I have a Tesla C2070 at compute 2.0, which has 14 SM at 32 SP/SM, so in total there are 448 CUDA cores.
Assuming I have a large enough problem and threads, at any given time, how many concurrent threads are running on the GPU card? If a warp is scheduled on each SP, then the total threads are 32 * 448 = 14336. I just want to confirm if this is the right estimation.
What’s maximum limit of number of blocks can be scheduled on a SM?
Instruction execution is pipelined in various functional units (such as SP units) so multiple instructions (from multiple different warps) can be in the pipeline at any given time.

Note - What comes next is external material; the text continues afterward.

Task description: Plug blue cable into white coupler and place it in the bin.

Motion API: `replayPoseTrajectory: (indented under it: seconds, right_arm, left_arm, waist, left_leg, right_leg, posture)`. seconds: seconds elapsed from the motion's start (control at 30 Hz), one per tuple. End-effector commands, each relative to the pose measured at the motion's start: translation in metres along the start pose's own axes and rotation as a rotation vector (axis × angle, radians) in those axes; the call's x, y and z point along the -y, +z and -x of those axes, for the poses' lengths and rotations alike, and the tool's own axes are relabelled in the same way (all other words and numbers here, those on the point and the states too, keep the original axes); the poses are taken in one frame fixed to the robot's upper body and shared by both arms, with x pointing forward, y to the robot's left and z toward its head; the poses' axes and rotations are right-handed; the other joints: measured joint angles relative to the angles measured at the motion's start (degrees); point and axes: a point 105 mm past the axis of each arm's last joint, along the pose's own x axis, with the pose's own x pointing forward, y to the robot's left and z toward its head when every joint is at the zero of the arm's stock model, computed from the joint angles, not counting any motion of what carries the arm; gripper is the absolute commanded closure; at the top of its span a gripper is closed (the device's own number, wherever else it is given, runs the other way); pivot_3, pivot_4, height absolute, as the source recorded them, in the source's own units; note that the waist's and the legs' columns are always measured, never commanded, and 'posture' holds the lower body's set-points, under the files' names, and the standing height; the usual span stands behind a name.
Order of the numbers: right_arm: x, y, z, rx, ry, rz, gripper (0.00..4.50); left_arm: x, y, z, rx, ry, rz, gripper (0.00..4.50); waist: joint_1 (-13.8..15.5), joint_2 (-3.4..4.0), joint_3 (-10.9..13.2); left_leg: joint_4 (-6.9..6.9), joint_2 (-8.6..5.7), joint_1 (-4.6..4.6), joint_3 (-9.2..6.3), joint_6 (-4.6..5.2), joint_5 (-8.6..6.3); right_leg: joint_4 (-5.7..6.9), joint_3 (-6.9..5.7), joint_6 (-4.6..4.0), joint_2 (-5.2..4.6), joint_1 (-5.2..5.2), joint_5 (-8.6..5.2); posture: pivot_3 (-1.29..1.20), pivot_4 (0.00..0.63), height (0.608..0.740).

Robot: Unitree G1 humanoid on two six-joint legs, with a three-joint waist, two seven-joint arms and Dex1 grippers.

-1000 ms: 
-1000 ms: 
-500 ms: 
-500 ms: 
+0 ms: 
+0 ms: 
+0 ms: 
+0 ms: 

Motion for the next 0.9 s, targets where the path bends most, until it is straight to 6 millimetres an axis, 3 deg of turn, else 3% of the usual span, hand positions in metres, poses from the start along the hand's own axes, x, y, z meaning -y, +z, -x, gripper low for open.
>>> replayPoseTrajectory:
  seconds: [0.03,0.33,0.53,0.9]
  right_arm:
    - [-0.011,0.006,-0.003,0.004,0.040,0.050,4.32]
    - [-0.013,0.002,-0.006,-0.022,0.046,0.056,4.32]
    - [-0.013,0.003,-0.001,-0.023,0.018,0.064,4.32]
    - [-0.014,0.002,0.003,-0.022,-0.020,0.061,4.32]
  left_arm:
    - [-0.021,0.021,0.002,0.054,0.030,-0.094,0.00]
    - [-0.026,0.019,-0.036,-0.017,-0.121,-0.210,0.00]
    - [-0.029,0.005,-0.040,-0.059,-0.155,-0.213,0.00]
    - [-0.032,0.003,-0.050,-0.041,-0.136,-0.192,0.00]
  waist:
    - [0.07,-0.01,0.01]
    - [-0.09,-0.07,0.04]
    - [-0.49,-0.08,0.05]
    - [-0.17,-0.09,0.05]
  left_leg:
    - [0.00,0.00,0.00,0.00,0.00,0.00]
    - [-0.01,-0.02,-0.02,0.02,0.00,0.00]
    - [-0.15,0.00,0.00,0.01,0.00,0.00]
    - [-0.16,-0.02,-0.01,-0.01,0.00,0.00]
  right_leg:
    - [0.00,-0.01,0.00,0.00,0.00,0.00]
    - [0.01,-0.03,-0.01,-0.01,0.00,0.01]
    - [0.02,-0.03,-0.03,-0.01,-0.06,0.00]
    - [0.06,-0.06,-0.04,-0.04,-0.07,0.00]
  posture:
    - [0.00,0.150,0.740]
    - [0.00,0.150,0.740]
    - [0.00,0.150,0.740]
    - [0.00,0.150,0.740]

At any given issue slot on a Fermi 2.0 SM, two warp instructions can be scheduled to begin, due to the Fermi hotclock arrangement (a warp instruction is scheduled on 16 cores across 2 hotclocks in order to schedule the full 32 threads of the warp). In that issue slot, only half of the threads in each of 2 warps begin executing. The other half of the threads begin executing in the next hotclock cycle.
32 * 448 is not the correct calculation. A SP unit handles instructions for one thread in any given clock cycle, or pipeline stage.
It’s reasonable to say that 32*14 = 448 threads can have an instruction begin execution, in any given clock cycle. The total number of concurrent threads running in any given clock cycle will be a function of what is in the various pipelines of the various functional units.
The maximum number of blocks that can be resident on an SM is in the documentation:
[url]http://docs.nvidia.com/cuda/cuda-c-programming-guide/index.html#features-and-technical-specifications[/url] (table 12)
Up through cc 2.x it is 8. Kepler generation (3.x) bumps this to 16. Maxwell generation (5.x) bumps this to 32.